▶ **WORK ORDER**:
In the material below, how many lines include the string "labels"? Answer with the number and nothing else.

▶ **TASK INPUT**:
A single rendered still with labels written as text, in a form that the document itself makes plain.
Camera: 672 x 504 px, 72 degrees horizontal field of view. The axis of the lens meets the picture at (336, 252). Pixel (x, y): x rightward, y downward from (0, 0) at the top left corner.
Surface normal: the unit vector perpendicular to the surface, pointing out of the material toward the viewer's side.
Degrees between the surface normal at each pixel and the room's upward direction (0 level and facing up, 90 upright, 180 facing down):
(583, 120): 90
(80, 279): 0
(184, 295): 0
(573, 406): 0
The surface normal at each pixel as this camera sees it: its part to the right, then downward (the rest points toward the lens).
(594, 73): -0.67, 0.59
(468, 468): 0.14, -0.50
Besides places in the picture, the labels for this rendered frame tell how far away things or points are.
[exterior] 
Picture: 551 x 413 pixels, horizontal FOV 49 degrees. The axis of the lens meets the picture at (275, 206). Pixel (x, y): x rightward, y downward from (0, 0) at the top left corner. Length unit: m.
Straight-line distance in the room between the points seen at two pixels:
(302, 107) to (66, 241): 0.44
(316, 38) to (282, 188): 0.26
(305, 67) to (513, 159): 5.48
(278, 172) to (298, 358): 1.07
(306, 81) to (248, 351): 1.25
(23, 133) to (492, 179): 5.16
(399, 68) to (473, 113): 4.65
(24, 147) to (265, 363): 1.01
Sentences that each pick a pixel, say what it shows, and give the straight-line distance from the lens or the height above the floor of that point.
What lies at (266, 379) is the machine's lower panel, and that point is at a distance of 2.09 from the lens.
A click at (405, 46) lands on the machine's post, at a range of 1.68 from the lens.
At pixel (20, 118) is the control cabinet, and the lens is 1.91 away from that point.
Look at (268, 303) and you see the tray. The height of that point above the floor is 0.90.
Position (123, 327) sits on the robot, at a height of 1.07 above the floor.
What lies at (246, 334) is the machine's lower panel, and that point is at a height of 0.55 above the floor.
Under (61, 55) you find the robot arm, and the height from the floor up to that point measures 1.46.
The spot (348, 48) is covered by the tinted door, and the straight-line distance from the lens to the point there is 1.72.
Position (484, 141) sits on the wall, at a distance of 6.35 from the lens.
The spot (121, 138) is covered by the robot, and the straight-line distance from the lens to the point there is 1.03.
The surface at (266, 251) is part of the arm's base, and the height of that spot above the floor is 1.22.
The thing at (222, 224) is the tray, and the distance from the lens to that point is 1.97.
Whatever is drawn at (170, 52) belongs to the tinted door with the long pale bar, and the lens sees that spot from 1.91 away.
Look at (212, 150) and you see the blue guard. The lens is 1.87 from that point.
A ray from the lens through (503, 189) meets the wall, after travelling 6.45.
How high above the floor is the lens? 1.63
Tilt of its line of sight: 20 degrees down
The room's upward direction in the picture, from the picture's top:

▶ **RESULT OF THIS TASK**:
2